Task instructions: Because the copy must hold no pictures, return the data below with all of its words intact.

######

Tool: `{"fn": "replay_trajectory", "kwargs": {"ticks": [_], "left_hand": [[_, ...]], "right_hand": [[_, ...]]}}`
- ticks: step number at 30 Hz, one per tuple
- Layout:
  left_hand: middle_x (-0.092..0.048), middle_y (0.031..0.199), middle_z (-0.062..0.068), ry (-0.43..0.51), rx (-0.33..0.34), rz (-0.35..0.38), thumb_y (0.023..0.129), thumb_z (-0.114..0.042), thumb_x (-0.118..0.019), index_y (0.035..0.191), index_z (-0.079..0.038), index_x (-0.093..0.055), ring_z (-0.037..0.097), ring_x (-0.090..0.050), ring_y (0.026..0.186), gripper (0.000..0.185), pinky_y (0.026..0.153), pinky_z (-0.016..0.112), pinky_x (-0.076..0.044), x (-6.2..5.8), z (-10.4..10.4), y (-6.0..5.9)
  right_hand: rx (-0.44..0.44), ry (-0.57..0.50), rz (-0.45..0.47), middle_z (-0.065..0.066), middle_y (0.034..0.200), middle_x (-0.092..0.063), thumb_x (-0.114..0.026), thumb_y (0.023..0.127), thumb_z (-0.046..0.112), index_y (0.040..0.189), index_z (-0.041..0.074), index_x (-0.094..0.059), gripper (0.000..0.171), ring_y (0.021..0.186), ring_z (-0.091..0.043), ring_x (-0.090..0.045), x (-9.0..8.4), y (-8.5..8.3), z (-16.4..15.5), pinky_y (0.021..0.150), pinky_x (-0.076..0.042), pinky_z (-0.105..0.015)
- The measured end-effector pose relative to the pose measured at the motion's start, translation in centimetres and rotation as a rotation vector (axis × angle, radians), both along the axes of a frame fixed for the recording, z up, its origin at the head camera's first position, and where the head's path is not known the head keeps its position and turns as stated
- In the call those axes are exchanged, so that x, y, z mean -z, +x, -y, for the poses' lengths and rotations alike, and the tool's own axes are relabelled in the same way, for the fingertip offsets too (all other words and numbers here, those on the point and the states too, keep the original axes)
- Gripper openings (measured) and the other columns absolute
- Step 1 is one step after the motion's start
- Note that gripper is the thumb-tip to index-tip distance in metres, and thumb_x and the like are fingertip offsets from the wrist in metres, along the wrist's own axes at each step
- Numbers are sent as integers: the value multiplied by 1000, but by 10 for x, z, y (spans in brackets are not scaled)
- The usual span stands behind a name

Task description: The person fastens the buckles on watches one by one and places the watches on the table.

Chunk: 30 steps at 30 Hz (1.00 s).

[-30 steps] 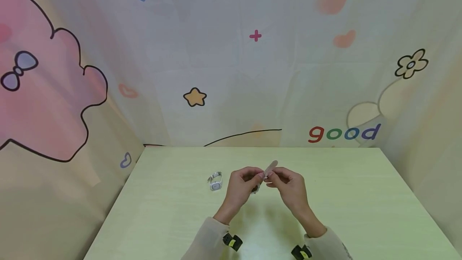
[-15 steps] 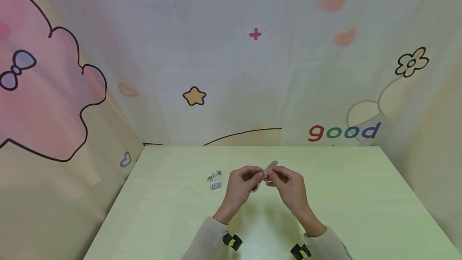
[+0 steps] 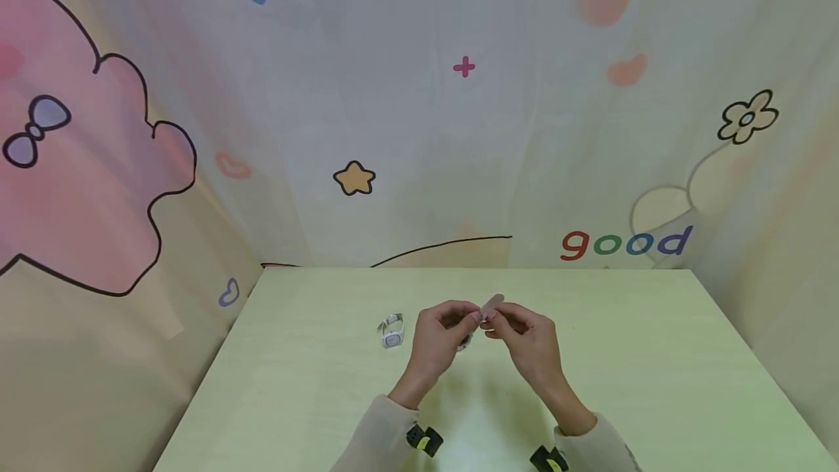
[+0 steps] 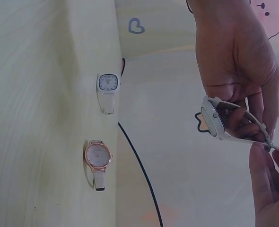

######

Solution to the problem:
Tool: `{"fn": "replay_trajectory", "kwargs": {"ticks": [_], "left_hand": [[_, ...]], "right_hand": [[_, ...]]}}`
- ticks: step number at 30 Hz, one per tuple
- Layout:
  left_hand: middle_x (-0.092..0.048), middle_y (0.031..0.199), middle_z (-0.062..0.068), ry (-0.43..0.51), rx (-0.33..0.34), rz (-0.35..0.38), thumb_y (0.023..0.129), thumb_z (-0.114..0.042), thumb_x (-0.118..0.019), index_y (0.035..0.191), index_z (-0.079..0.038), index_x (-0.093..0.055), ring_z (-0.037..0.097), ring_x (-0.090..0.050), ring_y (0.026..0.186), gripper (0.000..0.185), pinky_y (0.026..0.153), pinky_z (-0.016..0.112), pinky_x (-0.076..0.044), x (-6.2..5.8), z (-10.4..10.4), y (-6.0..5.9)
  right_hand: rx (-0.44..0.44), ry (-0.57..0.50), rz (-0.45..0.47), middle_z (-0.065..0.066), middle_y (0.034..0.200), middle_x (-0.092..0.063), thumb_x (-0.114..0.026), thumb_y (0.023..0.127), thumb_z (-0.046..0.112), index_y (0.040..0.189), index_z (-0.041..0.074), index_x (-0.094..0.059), gripper (0.000..0.171), ring_y (0.021..0.186), ring_z (-0.091..0.043), ring_x (-0.090..0.045), x (-9.0..8.4), y (-8.5..8.3), z (-16.4..15.5), pinky_y (0.021..0.150), pinky_x (-0.076..0.042), pinky_z (-0.105..0.015)
- The measured end-effector pose relative to the pose measured at the motion's start, translation in centimetres and rotation as a rotation vector (axis × angle, radians), both along the axes of a frame fixed for the recording, z up, its origin at the head camera's first position, and where the head's path is not known the head keeps its position and turns as stated
- In the call those axes are exchanged, so that x, y, z mean -z, +x, -y, for the poses' lengths and rotations alike, and the tool's own axes are relabelled in the same way, for the fingertip offsets too (all other words and numbers here, those on the point and the states too, keep the original axes)
- Gripper openings (measured) and the other columns absolute
- Step 1 is one step after the motion's start
- Note that gripper is the thumb-tip to index-tip distance in metres, and thumb_x and the like are fingertip offsets from the wrist in metres, along the wrist's own axes at each step
- Numbers are sent as integers: the value multiplied by 1000, but by 10 for x, z, y (spans in brackets are not scaled)
- The usual span stands behind a name

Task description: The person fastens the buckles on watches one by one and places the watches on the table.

Chunk: 30 steps at 30 Hz (1.00 s).

[-30 steps] 
[-15 steps] 
[+0 steps] 
[+0 steps] 

Work on this exercise is complete, and nothing remains.